In the 1960s, Habiba Chaabouni was one of a handful of women enrolled in medical school in Tunisia. There, she often met families with two or three sick children. "There was a lot of chronic disease," she recalls, and she wanted to find out why.
In some ways, Tunisia is a geneticist's paradise. The native population primarily derives from the Arab-Berber ethnic group, which favors frequent consanguineous marriages (still around one-third of unions), resulting in a host of genetic diseases including thalassemia, mental retardation, and birth defects. The country borders Algeria, Libya, and the Mediterranean, and juts out toward Sicily, so it has been infiltrated by a succession of diverse nations: the Phoenicians, Romans, Byzantines, and the French. All of this paints an interesting genetic picture.
It wasn't an easy one to analyze. When Chaabouni graduated from medical school, there was no infrastructure or facilities in Tunisia to study genetic diseases.
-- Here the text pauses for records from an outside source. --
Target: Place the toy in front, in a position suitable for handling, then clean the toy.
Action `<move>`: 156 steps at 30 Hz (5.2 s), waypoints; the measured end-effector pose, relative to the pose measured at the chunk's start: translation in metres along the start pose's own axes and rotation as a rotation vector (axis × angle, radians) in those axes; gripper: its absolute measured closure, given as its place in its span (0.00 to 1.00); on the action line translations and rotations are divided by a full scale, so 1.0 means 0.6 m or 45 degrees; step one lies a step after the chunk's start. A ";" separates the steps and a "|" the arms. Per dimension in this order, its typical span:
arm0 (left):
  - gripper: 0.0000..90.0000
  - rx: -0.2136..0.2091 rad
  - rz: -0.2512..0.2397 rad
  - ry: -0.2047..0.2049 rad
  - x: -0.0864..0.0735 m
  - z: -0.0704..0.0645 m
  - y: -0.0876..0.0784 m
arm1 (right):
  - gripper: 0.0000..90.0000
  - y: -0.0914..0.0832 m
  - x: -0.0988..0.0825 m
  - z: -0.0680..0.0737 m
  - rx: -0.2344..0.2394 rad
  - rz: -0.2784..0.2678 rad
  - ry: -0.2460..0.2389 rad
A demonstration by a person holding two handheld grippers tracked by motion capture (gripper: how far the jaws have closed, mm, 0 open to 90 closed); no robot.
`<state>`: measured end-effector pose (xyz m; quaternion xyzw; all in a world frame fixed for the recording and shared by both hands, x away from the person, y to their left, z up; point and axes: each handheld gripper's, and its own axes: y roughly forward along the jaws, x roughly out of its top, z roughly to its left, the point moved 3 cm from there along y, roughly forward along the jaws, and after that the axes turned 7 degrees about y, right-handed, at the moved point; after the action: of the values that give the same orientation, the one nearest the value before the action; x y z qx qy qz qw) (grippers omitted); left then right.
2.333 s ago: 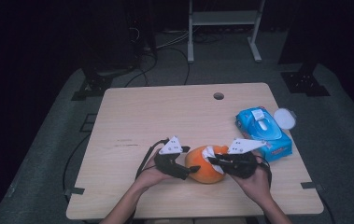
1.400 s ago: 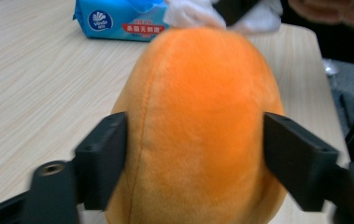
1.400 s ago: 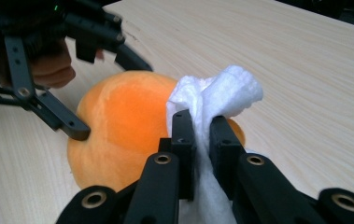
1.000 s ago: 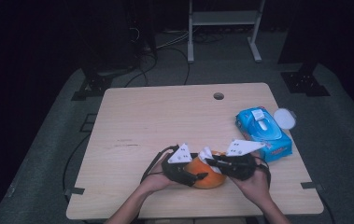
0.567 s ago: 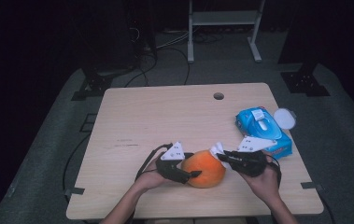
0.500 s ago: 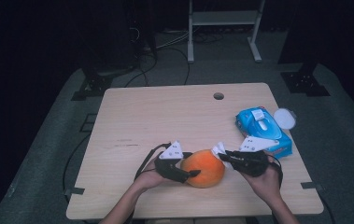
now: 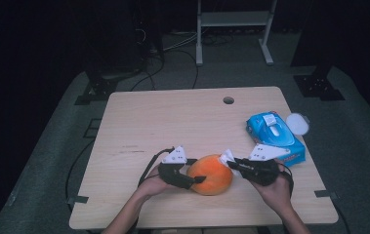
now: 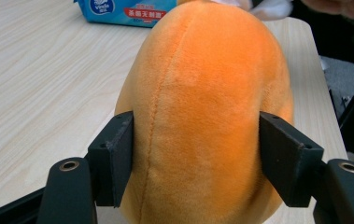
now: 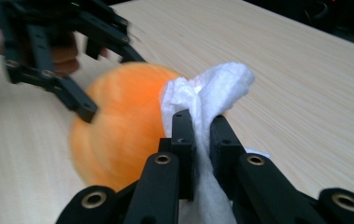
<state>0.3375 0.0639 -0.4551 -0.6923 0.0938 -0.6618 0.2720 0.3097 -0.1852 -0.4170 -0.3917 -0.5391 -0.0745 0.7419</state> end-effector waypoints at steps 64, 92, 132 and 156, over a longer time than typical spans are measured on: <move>0.33 0.050 0.027 0.138 0.034 -0.048 0.026 | 0.91 -0.012 0.000 -0.033 0.028 0.003 0.132; 0.32 0.099 0.032 0.135 0.044 -0.055 0.030 | 0.91 -0.008 0.009 -0.018 0.034 0.001 0.142; 0.27 -0.023 -0.003 0.040 0.025 -0.039 0.034 | 0.91 -0.006 -0.002 -0.022 0.159 0.013 0.142; 0.27 0.029 0.013 0.097 0.035 -0.055 0.040 | 0.91 -0.005 0.021 0.016 0.193 0.000 0.076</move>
<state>0.3134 0.0255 -0.4500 -0.6629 0.0999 -0.6874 0.2794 0.3060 -0.1767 -0.4039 -0.3321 -0.5207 -0.0450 0.7852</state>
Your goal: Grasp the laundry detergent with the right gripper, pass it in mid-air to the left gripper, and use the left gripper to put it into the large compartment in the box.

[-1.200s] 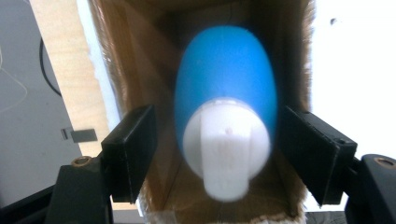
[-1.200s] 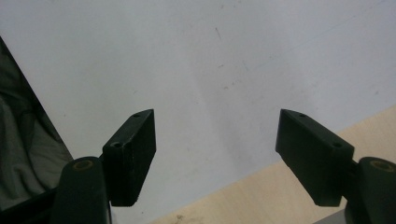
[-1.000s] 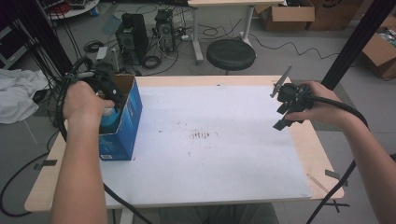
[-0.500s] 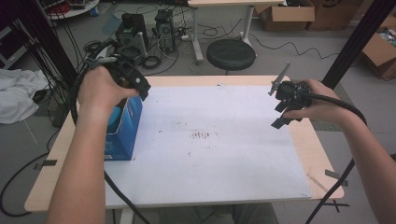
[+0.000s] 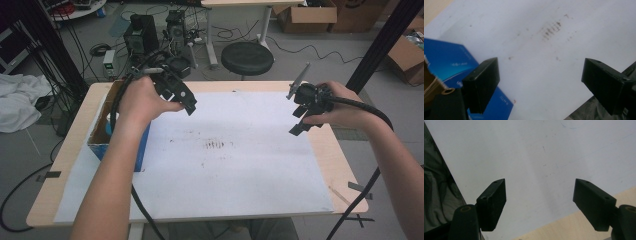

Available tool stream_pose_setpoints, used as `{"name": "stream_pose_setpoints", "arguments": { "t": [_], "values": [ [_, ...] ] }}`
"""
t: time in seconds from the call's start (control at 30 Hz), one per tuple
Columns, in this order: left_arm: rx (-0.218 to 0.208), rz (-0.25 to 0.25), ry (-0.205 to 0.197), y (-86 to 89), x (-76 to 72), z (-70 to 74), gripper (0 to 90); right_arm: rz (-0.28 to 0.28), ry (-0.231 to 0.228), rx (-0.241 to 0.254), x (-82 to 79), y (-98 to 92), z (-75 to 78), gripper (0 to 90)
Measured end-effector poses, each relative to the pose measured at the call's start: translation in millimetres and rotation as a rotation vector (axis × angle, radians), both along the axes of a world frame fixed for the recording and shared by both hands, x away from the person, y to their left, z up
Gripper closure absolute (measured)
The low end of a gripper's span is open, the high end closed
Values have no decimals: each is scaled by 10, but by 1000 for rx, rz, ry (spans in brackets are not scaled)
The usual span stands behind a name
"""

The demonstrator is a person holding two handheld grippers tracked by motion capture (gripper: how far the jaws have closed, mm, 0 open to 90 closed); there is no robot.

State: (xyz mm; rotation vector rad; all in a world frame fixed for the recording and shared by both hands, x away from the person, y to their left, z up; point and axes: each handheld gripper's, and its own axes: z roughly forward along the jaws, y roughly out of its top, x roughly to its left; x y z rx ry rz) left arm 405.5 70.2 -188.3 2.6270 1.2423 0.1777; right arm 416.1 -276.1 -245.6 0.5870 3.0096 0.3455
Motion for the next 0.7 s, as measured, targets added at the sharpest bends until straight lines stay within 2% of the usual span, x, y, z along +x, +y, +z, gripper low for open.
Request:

In those early days, she collaborated with European scientists, gathering samples from Tunisians, and then accompanying the samples on a flight to France, where she processed the findings. "In the beginning I worked for myself, by myself." Over time, she began interacting with government representatives, urging them to build up resources within her native land. She met with policymakers and the dean of the medical school, wrote to newspapers and colleagues abroad, and appeared on television to make her case. The issue, she says, was a lack of both resources and interest in genetics. But she was persistent: "I used all of the tools," she says, laughing.
Chaabouni would become the first Tunisian scientist to study genetic disease. To date, she has coauthored more than 40 studies of the genetic underpinnings of the diseases that caught her attention as a young doctor. In the first study of consanguinity in Tunisia, published in 1987 in the journal La Tunisie Médicale, she took samples from healthy people in the north of the country and asked them about their family history of intermarriage. Not surprisingly, she found that the level of consanguinity was higher in rural areas than in cities, and people often did not appreciate the problem.
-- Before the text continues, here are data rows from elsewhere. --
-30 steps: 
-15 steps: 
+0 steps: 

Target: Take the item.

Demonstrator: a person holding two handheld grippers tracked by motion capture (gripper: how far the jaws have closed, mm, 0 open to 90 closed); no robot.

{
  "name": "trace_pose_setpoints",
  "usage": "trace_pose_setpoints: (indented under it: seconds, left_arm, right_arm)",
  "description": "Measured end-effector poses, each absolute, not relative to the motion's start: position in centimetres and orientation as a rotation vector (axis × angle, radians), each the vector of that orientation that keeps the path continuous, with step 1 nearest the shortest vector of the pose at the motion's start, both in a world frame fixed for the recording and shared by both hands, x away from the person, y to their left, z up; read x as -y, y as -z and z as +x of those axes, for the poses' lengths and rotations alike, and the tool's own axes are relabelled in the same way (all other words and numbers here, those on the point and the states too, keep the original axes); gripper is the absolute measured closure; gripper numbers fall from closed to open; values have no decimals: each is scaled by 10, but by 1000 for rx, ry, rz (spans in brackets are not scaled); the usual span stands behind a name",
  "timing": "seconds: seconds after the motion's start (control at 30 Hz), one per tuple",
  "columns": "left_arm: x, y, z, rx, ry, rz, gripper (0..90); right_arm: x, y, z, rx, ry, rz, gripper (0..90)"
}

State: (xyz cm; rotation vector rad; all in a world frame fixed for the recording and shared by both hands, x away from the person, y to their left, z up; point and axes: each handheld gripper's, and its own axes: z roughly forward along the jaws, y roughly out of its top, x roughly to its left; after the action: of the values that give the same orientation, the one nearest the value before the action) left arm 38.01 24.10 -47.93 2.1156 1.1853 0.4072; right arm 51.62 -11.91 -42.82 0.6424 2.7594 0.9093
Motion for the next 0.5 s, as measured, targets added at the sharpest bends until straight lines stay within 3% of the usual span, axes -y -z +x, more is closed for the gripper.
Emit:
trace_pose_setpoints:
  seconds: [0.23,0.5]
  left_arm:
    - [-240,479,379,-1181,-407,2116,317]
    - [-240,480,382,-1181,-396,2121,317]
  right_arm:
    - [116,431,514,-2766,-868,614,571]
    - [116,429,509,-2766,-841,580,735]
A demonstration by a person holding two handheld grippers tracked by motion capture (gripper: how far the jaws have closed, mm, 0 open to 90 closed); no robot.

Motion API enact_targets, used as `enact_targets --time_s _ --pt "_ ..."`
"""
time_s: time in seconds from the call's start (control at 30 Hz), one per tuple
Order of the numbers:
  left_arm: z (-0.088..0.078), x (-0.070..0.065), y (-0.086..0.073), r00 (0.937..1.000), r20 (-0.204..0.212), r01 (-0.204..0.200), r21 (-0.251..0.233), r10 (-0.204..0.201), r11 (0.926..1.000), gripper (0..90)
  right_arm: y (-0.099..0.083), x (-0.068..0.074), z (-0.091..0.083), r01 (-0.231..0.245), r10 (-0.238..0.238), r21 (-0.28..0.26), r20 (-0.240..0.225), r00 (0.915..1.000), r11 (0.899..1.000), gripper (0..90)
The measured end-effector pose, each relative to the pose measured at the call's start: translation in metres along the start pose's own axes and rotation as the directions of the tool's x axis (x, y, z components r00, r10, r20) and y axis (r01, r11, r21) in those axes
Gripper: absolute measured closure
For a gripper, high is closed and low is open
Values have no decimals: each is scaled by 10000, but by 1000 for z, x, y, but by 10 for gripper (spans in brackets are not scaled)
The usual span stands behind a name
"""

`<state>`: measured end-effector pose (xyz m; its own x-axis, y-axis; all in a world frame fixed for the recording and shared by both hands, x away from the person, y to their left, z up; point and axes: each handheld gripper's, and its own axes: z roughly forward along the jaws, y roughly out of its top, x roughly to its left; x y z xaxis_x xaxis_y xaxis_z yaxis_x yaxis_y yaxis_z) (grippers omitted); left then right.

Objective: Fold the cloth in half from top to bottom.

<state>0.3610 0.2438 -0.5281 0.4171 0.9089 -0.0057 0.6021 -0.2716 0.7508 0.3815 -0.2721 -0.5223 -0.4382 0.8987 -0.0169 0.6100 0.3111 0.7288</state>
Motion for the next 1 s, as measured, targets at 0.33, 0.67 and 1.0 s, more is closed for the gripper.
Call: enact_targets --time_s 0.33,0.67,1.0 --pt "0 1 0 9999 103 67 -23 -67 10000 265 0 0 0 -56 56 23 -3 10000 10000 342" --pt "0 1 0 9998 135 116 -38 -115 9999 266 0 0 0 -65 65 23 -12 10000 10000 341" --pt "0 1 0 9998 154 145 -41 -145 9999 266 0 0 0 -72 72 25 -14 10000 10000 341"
"People in that time, and even now, are not convinced of the importance of consanguinity," she says. "It's something that's still prevalent in Tunisia. Even among young people, they marry their cousin."
Chaabouni is no longer working alone: approximately 100 Tunisian scientists and other professionals now work in genetics research. "Today, I have a team," says Chaabouni, who conducts her research at the Laboratory of Human Genetics in Tunis.
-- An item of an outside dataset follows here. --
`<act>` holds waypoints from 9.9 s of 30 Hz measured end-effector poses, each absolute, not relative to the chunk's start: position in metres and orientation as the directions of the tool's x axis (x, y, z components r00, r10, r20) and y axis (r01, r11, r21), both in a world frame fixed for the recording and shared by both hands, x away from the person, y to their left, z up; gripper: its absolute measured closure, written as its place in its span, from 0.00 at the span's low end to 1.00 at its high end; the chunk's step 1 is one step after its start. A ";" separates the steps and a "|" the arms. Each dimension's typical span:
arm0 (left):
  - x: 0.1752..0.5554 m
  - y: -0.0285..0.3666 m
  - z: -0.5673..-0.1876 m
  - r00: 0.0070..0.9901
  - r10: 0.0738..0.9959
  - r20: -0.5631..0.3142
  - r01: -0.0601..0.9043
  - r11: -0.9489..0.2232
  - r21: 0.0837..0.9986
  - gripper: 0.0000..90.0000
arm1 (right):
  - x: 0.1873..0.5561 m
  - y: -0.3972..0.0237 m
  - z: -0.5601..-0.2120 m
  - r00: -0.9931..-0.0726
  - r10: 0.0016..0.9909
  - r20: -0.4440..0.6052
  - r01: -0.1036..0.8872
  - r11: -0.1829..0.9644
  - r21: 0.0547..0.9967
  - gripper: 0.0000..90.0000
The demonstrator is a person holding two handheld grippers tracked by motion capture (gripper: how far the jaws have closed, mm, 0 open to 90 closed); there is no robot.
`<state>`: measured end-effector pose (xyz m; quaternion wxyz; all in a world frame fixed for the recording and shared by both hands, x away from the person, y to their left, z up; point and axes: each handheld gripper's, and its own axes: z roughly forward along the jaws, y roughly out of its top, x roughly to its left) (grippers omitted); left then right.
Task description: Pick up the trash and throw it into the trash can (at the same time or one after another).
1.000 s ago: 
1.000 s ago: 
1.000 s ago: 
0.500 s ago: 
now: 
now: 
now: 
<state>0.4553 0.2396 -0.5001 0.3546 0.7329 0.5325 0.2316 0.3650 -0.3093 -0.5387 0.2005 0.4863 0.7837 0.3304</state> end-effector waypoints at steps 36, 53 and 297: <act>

In 2004, Chaabouni led a group of researchers who performed the first screening in the Arab population for mutations of the 21-hydroxylase gene (J Clin Endocrinol Metab, 89:368-74, 2004). Defects in this gene can cause congenital adrenal hyperplasia, a hormone disorder that triggers male characteristics such as deep voices and facial hair in girls, and early puberty in boys as young as 2 years old.
Chaabouni also collaborated with NIH researchers to study 19 consanguineous Tunisian families with Bardet-Biedl syndrome, which comes with vision problems, obesity, and polydactyly (extra fingers and/or toes). The researchers found that none of the families carried a rare inheritance pattern that previous research has identified in Bardet-Biedl, illustrating the disease's heterogeneity (Invest Ophthalmol Vis Sci, 47:3487-95, 2006).
Last year, Chaabouni led a team that found that the frequency and distribution of the gene behind familial Mediterranean fever in Tunisia is different from that seen in other Arab populations, and resembles patterns among Turkish populations (Semin Arthritis Rheum, 36:397-401, 2007). This makes sense, says Chaabouni; hundreds of years ago, Tunisia was part of the Ottoman Empire, so many Tunisian families originated from Turkey.
Given the ongoing high rate of consanguinity, Chaabouni still spends half her time counseling Tunisians with familial diseases. Patients react differently to the news that their decision to intermarry may have caused their children to develop genetic disease, she says. Some people don't accept the fact that they have genes and that these genes caused the illness, but some people, like her, understand and want to know "more and more."